Korsika 2006 - Tag 3 - Haut Asco

Nachdem ich in den ersten beiden Tagen mich mehr oder minder eingefahren hatte, sollte heute die erste Tour mit mehr als 1000 hm in Angriff genommen werden. ich hatte mir dazu den Anstieg nach Asco herausgesucht. Somit hieß es auch nicht mittels mehrerer Berge die Höhenmeter zu sammeln, sondern einmal rauf und dann wieder runter.  Die ersten 15km begannen eher flach und ich konnte mich gut einrollen. Dann ging es langsam los, doch war alles fahrbar. Im unteren Bereich des Bergs war alles mit Pinien bewaldet. Verkehr war so gut wie keiner und ich hatte die Straße für mich allein. Allerdings tauchten hin und wieder am Straßenrand einige wilde Schweine auf, die mich aber Gott sei Dank in Ruhe ließen. Ich nahm mir vor auf der Abfahrt etwas mehr Vorsicht walten zu lassen, um nicht versehentlich in ein eines der Tiere hinzufahren und zu stürzen. 

Das kleine Örtchen Asco lag ungefähr auf halber Strecke und war recht malerisch mit einem schönen Blick auf den Fluss und das Tal. Oberhalb der Ortschaft wurde es etwas lichter und auch kühler.
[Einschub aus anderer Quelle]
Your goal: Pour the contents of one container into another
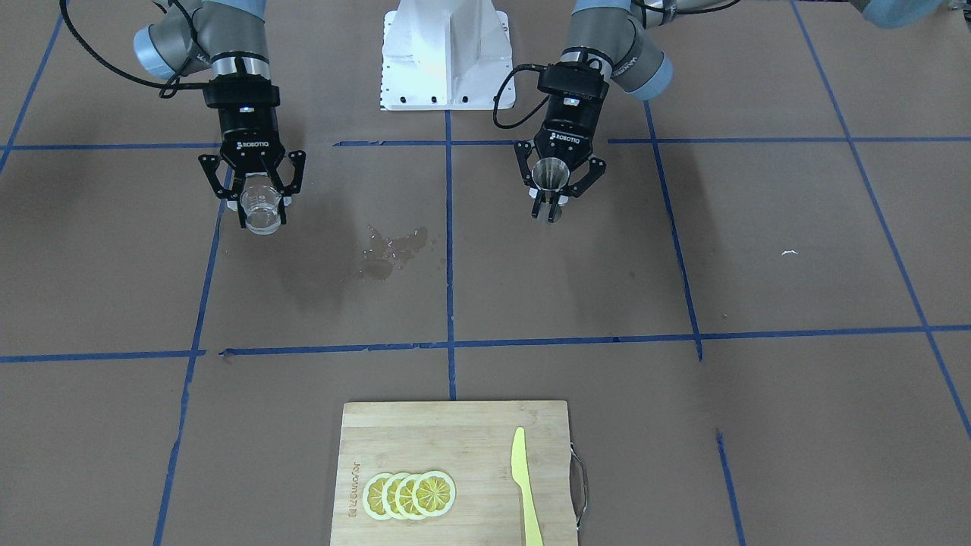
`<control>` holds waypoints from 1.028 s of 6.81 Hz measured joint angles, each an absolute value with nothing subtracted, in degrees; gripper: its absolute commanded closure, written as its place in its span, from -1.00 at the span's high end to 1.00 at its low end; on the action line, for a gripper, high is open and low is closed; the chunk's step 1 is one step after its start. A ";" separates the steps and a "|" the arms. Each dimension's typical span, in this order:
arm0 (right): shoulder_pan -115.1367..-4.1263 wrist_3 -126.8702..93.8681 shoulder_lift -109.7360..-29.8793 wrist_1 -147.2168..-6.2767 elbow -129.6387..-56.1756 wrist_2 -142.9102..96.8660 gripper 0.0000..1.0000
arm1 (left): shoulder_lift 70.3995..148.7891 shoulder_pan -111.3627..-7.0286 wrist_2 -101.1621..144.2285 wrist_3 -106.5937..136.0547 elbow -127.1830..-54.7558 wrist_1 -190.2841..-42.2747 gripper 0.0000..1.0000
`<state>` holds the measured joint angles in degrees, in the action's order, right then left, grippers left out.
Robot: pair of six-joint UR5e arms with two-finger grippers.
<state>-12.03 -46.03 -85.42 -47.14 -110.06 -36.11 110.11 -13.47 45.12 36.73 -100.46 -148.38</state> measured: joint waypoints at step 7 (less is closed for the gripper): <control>-12.81 -29.14 -77.82 -50.39 -112.30 -32.44 -1.00 | 119.62 -12.53 63.71 28.66 -93.11 -153.20 -1.00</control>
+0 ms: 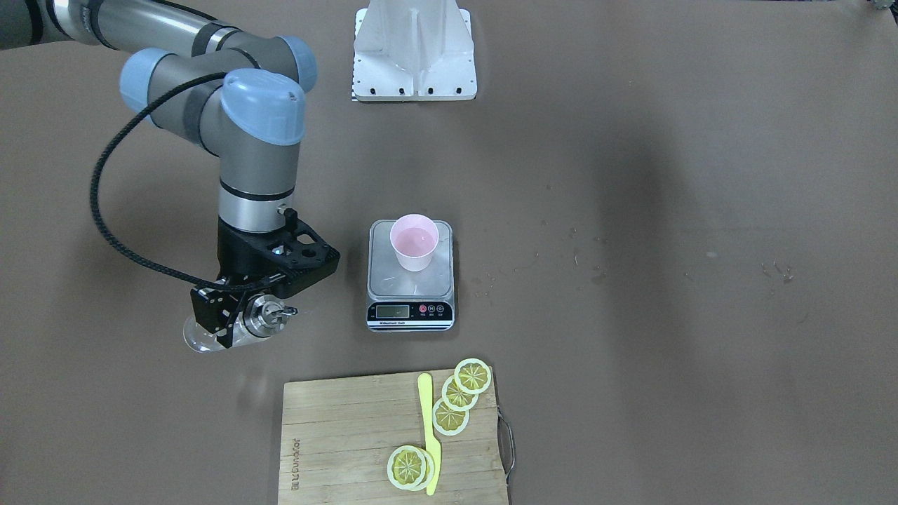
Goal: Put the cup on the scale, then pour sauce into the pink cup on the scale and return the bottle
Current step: 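Tilt the sauce bottle upright and carry it away from the cup with the right gripper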
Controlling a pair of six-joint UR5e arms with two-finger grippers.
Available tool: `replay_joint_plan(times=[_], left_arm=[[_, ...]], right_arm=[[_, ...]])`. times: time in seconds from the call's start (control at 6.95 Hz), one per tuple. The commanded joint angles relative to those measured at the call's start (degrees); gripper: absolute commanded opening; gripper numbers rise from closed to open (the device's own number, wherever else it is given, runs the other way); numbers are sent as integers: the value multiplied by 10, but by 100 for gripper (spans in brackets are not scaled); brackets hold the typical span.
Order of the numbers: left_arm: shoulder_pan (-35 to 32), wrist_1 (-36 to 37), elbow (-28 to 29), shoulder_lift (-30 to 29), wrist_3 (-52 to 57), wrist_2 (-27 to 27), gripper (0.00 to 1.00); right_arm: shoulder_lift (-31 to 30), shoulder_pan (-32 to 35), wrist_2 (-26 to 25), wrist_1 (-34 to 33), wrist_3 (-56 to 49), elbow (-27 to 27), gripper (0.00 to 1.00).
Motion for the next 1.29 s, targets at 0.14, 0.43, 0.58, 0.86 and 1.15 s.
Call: replay_joint_plan(times=[0.14,0.43,0.58,0.86,1.15], left_arm=[[-3,-13,-1,0,-1,-1,97],[-7,-21,0,6,1,-1,97],[-7,-21,-1,6,1,-1,97],[-7,-27,-1,4,0,-1,97],[-7,-28,-2,3,0,-1,97]], right_arm=[[-56,59,89,3,76,77,0],[-133,72,119,103,123,90,0],[-185,72,128,187,156,87,0],[-215,74,149,245,217,85,0],[-236,74,152,330,281,74,0]])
Die Straße endete an einer Skistation, die allerdings doch recht verlassen und auch heruntergekommen aussah. Allerdings gab es kleine Häuschen, die man wohl während der Skisaison mieten konnte. Ich traf dort auch ein Motorradpärchen, die recht beeindruckt davon waren, dass ich mit dem Rad hierauf gefahren war.

Die Abfahrt zog sich in schönen Kurven durch das Tal und ich konnte das Rad wunderbar rollen lassen.

So brachte mir die Tour sogar mehr als die geplanten 1.000 Höhenmeter und hatte mit knapp 90km auch eine schöne Länge.

Abends fuhren Urte und ich noch nach Corte, welches der nächste größere Ort war. In den Lokalen war recht wenig los und wir suchten uns eines aus, welches recht nett von außen ansah. Überraschenderweise waren wir die einzigen Gäste. Der Wirt platzierte uns am Fenster und damit fungierten wir wohl als Blick- und Kundenfang, denn nach und nach füllte sich das Restaurant immer mehr, bis es nahezu ausgebucht war. Als wir das Lokal verließen machten wir noch einen kleinen Rundgang und stellten fest, dass in den anderen Lokalen nichts los war…. So hatten wir wohl unbewusst unserem Wirt einen ertragreichen Abend verschafft.